Esiste però un problema, tuttora irrisolto. Consiste nel fatto che manchi una reale attenzione alle problematiche del comparto, per cui qualsiasi posizione diventa, nella confusione attuale, pienamente legittima in sé, pur restando in quanto tale debole e, appunto, senza alcuna soluzione.

In questo articolo di primo piano si intende dare semplicemente spazio alle testimonianze dei lettori. Non si affronta ex novo l’argomento in questione, anche perché è stato considerato tante volte ed è inutile ripetersi.
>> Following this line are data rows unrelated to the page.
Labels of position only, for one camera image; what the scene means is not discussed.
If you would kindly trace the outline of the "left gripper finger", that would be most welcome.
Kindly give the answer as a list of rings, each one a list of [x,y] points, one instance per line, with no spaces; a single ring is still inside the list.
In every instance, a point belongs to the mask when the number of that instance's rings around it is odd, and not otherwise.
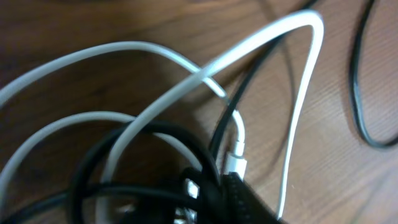
[[[283,224],[235,172],[222,176],[221,198],[217,206],[217,223]]]

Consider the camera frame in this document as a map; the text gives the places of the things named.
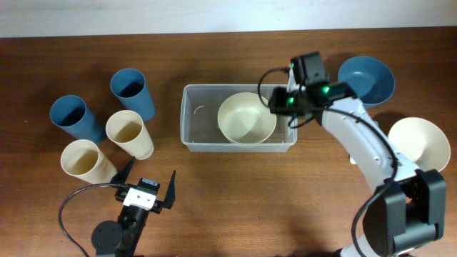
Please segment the cream bowl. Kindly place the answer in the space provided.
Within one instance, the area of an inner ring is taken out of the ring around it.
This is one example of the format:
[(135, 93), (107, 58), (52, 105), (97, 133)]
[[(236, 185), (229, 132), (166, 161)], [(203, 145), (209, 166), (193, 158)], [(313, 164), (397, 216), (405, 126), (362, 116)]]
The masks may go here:
[(242, 92), (228, 97), (219, 107), (218, 126), (231, 143), (263, 143), (276, 129), (277, 118), (257, 94)]
[(442, 171), (451, 159), (451, 145), (445, 133), (422, 118), (397, 121), (388, 132), (388, 139), (423, 171)]

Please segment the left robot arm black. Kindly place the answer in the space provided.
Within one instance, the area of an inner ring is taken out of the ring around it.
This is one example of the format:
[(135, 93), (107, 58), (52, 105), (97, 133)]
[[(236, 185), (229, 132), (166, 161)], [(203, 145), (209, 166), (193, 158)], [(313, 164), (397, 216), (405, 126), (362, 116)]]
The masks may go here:
[(123, 207), (116, 221), (101, 222), (93, 230), (91, 242), (97, 256), (133, 256), (149, 214), (172, 208), (176, 199), (174, 173), (162, 201), (157, 199), (160, 184), (155, 181), (141, 178), (136, 185), (127, 184), (135, 160), (131, 159), (111, 179), (113, 186), (120, 185), (115, 198)]

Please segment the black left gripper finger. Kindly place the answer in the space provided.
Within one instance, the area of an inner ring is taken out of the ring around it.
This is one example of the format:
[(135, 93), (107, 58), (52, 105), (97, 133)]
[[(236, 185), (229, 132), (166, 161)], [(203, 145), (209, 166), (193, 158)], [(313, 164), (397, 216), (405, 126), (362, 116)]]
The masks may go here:
[(110, 186), (115, 188), (125, 188), (126, 180), (130, 174), (131, 169), (136, 161), (136, 158), (133, 157), (125, 167), (123, 167), (115, 176), (110, 180)]
[(172, 208), (174, 201), (176, 199), (175, 179), (176, 171), (172, 173), (171, 179), (169, 181), (169, 187), (167, 188), (166, 196), (163, 201), (163, 207), (167, 209)]

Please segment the blue bowl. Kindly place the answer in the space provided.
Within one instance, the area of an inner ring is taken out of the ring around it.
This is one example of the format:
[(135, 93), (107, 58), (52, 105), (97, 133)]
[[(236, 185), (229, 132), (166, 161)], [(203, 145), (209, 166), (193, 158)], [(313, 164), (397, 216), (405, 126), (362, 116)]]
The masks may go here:
[(382, 61), (370, 56), (355, 56), (343, 62), (338, 80), (348, 83), (365, 109), (385, 103), (396, 89), (393, 72)]

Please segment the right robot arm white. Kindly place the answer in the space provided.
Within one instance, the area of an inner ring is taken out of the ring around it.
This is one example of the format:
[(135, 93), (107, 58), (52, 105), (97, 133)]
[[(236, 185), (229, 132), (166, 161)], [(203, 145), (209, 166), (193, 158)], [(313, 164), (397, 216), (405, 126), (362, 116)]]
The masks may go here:
[(364, 174), (372, 196), (358, 210), (352, 244), (337, 256), (401, 256), (443, 236), (448, 139), (433, 123), (401, 119), (384, 133), (368, 109), (387, 101), (394, 89), (391, 70), (376, 59), (346, 61), (331, 81), (317, 52), (293, 57), (287, 86), (266, 102), (297, 129), (310, 121), (324, 127), (348, 151)]

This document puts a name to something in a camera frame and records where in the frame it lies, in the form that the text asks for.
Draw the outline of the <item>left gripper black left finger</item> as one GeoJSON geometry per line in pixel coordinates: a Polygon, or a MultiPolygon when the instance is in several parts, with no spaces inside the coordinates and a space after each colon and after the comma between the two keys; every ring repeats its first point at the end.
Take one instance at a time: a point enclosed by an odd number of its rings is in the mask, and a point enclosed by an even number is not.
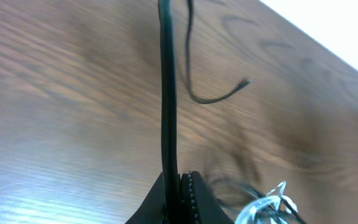
{"type": "Polygon", "coordinates": [[[161,173],[136,212],[126,224],[162,224],[165,214],[165,188],[161,173]]]}

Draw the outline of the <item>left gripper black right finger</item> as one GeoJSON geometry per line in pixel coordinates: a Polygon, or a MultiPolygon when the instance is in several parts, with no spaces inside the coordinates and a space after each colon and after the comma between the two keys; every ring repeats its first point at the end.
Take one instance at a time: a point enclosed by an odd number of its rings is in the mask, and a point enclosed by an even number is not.
{"type": "Polygon", "coordinates": [[[181,177],[182,214],[185,224],[234,224],[197,171],[181,177]]]}

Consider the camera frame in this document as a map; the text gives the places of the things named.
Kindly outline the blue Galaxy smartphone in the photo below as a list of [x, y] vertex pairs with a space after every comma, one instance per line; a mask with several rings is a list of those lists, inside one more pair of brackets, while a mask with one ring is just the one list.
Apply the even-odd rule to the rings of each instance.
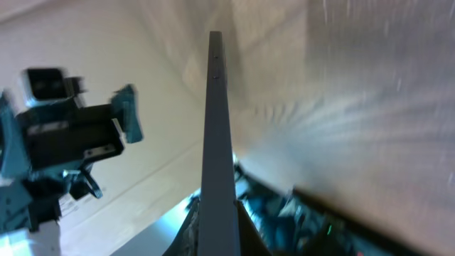
[[225, 54], [219, 31], [209, 35], [198, 254], [240, 254]]

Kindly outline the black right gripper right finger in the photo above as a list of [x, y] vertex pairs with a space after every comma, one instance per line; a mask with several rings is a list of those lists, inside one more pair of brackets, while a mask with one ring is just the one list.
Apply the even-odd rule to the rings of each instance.
[[241, 201], [236, 201], [242, 256], [272, 256]]

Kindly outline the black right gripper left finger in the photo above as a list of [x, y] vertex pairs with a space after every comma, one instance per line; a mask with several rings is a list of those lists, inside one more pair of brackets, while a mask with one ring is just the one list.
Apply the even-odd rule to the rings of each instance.
[[200, 222], [200, 196], [192, 196], [186, 206], [188, 214], [173, 242], [163, 256], [197, 256]]

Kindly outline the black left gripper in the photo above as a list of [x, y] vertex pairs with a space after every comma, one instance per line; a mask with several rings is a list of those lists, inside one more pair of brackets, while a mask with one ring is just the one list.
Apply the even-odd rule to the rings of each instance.
[[34, 171], [76, 170], [120, 155], [124, 150], [117, 119], [128, 144], [140, 142], [137, 91], [127, 84], [111, 105], [78, 107], [74, 102], [30, 108], [21, 113], [21, 128]]

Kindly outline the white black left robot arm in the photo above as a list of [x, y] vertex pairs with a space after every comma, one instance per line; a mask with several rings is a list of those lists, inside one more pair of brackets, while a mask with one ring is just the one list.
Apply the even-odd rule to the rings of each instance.
[[1, 96], [2, 255], [59, 255], [60, 199], [101, 198], [93, 165], [143, 139], [133, 85], [105, 105], [85, 106], [80, 94], [76, 78], [32, 82], [33, 104], [19, 114]]

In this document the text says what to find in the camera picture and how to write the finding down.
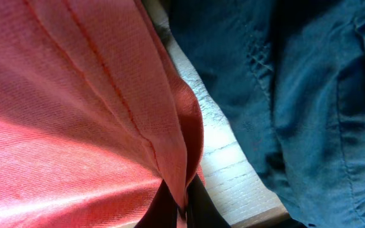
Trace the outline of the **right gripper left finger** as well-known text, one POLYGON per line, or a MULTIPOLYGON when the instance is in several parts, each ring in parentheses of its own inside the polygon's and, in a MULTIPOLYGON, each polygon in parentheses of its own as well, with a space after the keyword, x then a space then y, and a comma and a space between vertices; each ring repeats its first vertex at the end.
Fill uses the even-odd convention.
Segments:
POLYGON ((177 204, 163 180, 143 218, 135 228, 176 228, 177 204))

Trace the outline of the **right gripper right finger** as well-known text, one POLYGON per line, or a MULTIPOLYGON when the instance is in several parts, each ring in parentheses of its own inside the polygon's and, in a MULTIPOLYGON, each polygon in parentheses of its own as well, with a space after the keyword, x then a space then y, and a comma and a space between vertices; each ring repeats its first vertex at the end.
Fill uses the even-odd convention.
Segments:
POLYGON ((199 175, 188 186, 187 228, 230 228, 217 211, 199 175))

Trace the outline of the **red printed t-shirt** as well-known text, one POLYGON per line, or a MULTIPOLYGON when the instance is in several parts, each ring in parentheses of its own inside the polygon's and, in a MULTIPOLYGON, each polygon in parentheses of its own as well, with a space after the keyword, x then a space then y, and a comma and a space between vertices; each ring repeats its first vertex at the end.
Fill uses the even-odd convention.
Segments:
POLYGON ((0 227, 131 224, 162 181, 185 208, 202 152, 141 1, 0 0, 0 227))

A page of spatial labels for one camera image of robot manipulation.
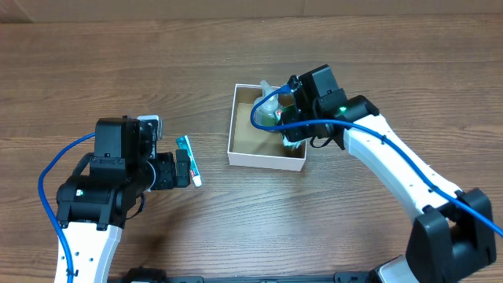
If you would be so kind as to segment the green toothpaste tube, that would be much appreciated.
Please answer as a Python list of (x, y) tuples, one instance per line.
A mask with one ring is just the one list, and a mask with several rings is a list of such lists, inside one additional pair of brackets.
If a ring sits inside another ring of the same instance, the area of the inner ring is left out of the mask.
[(195, 157), (193, 155), (193, 149), (192, 149), (189, 137), (187, 135), (184, 135), (180, 138), (177, 138), (176, 143), (180, 149), (185, 149), (187, 151), (188, 157), (190, 159), (189, 173), (191, 175), (191, 178), (193, 180), (195, 187), (201, 187), (202, 180), (201, 180), (198, 166), (196, 164)]

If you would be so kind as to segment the clear pump soap bottle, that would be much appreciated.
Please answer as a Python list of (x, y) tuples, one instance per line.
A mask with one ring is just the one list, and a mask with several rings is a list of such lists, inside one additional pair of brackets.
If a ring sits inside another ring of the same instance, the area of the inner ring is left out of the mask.
[(272, 87), (266, 80), (260, 82), (262, 95), (255, 99), (254, 105), (261, 103), (254, 112), (255, 124), (259, 127), (274, 127), (277, 125), (277, 111), (281, 110), (279, 94), (267, 98), (274, 93), (277, 88)]

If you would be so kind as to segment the green Dettol soap bar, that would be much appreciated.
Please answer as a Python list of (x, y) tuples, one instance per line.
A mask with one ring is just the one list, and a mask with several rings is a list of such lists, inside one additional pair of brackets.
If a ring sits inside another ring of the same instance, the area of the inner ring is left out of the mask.
[[(282, 125), (285, 122), (285, 118), (290, 117), (291, 114), (296, 114), (296, 107), (294, 105), (278, 109), (274, 113), (276, 124), (278, 126)], [(293, 129), (281, 131), (281, 138), (285, 148), (289, 148), (291, 150), (298, 149), (304, 143), (304, 139), (297, 138), (296, 134), (298, 134), (298, 132)]]

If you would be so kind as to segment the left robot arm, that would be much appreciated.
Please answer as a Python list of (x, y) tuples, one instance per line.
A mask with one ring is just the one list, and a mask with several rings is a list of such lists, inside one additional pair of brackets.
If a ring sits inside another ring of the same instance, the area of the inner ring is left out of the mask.
[(128, 212), (148, 190), (185, 188), (191, 182), (187, 150), (158, 153), (157, 115), (101, 118), (94, 150), (57, 191), (59, 239), (55, 280), (105, 282)]

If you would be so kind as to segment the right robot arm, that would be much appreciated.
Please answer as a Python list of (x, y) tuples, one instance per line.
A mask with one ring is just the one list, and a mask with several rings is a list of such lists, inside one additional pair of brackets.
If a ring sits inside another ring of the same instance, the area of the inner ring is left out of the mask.
[(382, 181), (412, 222), (405, 254), (371, 270), (369, 282), (458, 282), (496, 261), (500, 230), (488, 196), (435, 172), (369, 99), (348, 98), (328, 65), (291, 76), (285, 90), (293, 98), (278, 121), (285, 138), (334, 141)]

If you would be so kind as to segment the white cardboard box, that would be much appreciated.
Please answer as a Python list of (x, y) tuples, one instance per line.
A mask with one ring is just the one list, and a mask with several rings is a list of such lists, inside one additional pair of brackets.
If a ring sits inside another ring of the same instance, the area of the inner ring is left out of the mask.
[(259, 85), (237, 84), (229, 125), (227, 156), (231, 166), (301, 171), (307, 144), (296, 149), (283, 145), (279, 133), (259, 130), (250, 122), (253, 102), (263, 94)]

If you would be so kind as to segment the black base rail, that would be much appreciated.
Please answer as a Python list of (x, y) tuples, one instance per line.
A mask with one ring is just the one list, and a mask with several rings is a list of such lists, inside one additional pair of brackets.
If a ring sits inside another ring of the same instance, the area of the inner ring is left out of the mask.
[(371, 283), (380, 282), (375, 271), (343, 271), (334, 275), (295, 275), (257, 277), (168, 277), (165, 270), (153, 268), (132, 268), (121, 278), (108, 279), (109, 282), (159, 282), (159, 283)]
Bisogna passare all'azione e darsi da fare nella concretezza della realtà.

In questo articolo non voglio peraltro esprimere mie personali valutazioni, se non per accenni.
Con ciò mi rivolgo soprattutto a chi opera all’interno del comparto, affinché si intervenga in modo risoluto, affinchè si possa finalmente aprire un dibattito serio e credibile, vero, non mistificato da un perverso atteggiamento politicamente corretto.

Ecco dunque cosa è mancato finora al comparto olio di oliva: la parola, la parola che si fa pensiero, il pensiero che si fa azione.

Voglio perciò sentire una reazione, voglio sentire voci chiare e propositive, e leggere le vostre lettere, i vostri interventi, con proposte operative, con progettualità, e non con lamentazioni.

In realtà c’è nell'aria un silenzio assoluto, un atteggiamento di quiescenza totale.
Tranne qualche rara, molto rara, eccezione, c'è un silenzio e una inazione terribili e disarmanti.

Finora ho maturato una mia personale convinzione, ch'è la seguente:
le responsabilità maggiori, per l’attuale stato delle cose, è da imputare ai produttori, alla loro assenza dal mondo che conta soprattutto, al fatto di aver delegato (dando carta bianca) la propria storia, le proprie esigenze, le proprie necessità all’associazionismo di categoria, senza però chiedere nulla in cambio, senza pretendere risultati.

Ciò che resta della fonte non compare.